Absolutely. There are some areas of the world that are not advisable to travel to, after the recent Zika virus concerns you may want to consider staying away from the South American countries affected.
Always check the Government’s foreign travel advice for up-to-date information on your destination, and bear in mind that you might require vaccinations for some destinations and they may or may not be recommended in pregnancy.
Check with your travel provider regarding their restrictions on pregnant passengers. Most airlines are happy until 36 weeks, but there are exceptions to that rule. And don’t forget you need to travel back home, so make sure you’ll be safe to do so.
Talk to your health care provider about precautions you might need to take, such as wearing travel socks, drinking bottled water or if any vaccines or medications are advised.
What does it feel like when my waters break?
There are three ways that your waters can break.
The first and most likely is called a hind water leak. In this case, you may feel a small gush of warm water followed by a trickle that continues, or you may simply notice your underwear is wet and you may have to wear a pad. It’s unusual to feel anything with a hind water leak, but you should still let your health care provider know.
The second way is called a forewater leak. This is usually a big gush of waters, followed by a notable trickle or lots of small gushes that continue until baby is born. This is most likely to happen during labour, and often just before baby is born. You might feel a pop or a release of pressure when it happens.
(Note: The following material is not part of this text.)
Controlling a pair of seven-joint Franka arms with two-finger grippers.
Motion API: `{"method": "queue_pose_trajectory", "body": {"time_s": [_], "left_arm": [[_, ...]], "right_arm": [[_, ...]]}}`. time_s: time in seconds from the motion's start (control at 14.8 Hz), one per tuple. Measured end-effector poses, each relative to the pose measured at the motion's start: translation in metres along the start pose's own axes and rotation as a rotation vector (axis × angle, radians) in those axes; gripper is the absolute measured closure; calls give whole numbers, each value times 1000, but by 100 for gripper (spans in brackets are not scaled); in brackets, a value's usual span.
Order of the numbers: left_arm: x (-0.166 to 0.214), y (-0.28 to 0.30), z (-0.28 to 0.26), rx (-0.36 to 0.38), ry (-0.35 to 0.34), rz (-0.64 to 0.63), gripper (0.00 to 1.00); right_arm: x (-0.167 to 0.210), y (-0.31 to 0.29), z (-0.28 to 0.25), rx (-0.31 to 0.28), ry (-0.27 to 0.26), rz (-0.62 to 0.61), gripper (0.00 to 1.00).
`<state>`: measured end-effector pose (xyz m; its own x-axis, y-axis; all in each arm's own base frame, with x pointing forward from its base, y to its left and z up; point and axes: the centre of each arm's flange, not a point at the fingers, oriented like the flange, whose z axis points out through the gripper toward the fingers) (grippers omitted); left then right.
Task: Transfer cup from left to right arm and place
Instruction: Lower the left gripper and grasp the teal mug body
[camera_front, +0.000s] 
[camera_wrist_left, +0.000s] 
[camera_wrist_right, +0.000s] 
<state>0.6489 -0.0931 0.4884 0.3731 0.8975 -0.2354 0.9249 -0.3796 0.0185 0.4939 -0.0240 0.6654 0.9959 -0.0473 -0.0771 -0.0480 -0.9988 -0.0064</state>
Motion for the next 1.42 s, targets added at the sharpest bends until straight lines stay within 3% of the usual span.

Your midwife or doctor might talk to you about breaking your waters to bring on labour (induction) or speed up your labour. Ask them about the risks and benefits of this procedure before you agree.
Having your waters broken involves a vaginal examination and the medical professional will then break your water sack with a crochet hook like device. Vaginal examinations can be uncomfortable, but the act of having your waters broken shouldn’t be felt at all. You will of course experience a gush of warm water immediately, and your waters will continue to leak for the duration of your labour.
Sometimes your waters do not break, and that is fine too. A few babies are born in their water bag and this is called an en caul birth. In this case, your midwife will break the bag after your baby is born.
Questions to ask your midwife about birth
How frequently do people poo while they’re giving birth?
People poo during labour about 50 per cent the time. The main thing to remember is that your midwife will clear it away quickly, and nobody cares. It’s completely normal and midwives find it’s a great sign, it usually means baby will be born very soon and you’re doing fantastic work.
How common are emergency c-sections?
An emergency c-section is defined as any c-section, which was not planned, which means that many c-sections that are termed as ’emergencies’ weren’t actually an emergency at all.
On average in the UK, the rate of emergency (non-planned) c-section is 15 per cent. However, statistics vary greatly between trusts and health care providers, and I would advise researching the rates at your chosen unit and/or with your chosen birth provider
How common are natural births?
The Birthplace study, 2011, is the best guide we have to overall statistics around childbirth in the UK.
If we assume the definition of a natural birth in this case is a vaginal birth without intervention (no use of induction, epidural or spinal, general anaesthetic, caesarean, forceps, ventouse or episiotomy), the rates for healthy first-time mothers varied depending on place of birth with statistics showing normal birth rates as 46 per cent in hospital.
This increases to 63 per cent in a birth centre, 69 per cent in a planned home birth, and 71 per cent in a freestanding birth centre.
For healthy second-time mothers who did not have a previous c-section, the rates varied from 79 per cent in hospital, 91 per cent in an alongside birth centre, 95 per cent in a freestanding birth centre and 96 per cent in a planned home birth.
However, rates do vary considerably between providers, so it’s always worth doing a little research around your options before you book with care with a provider.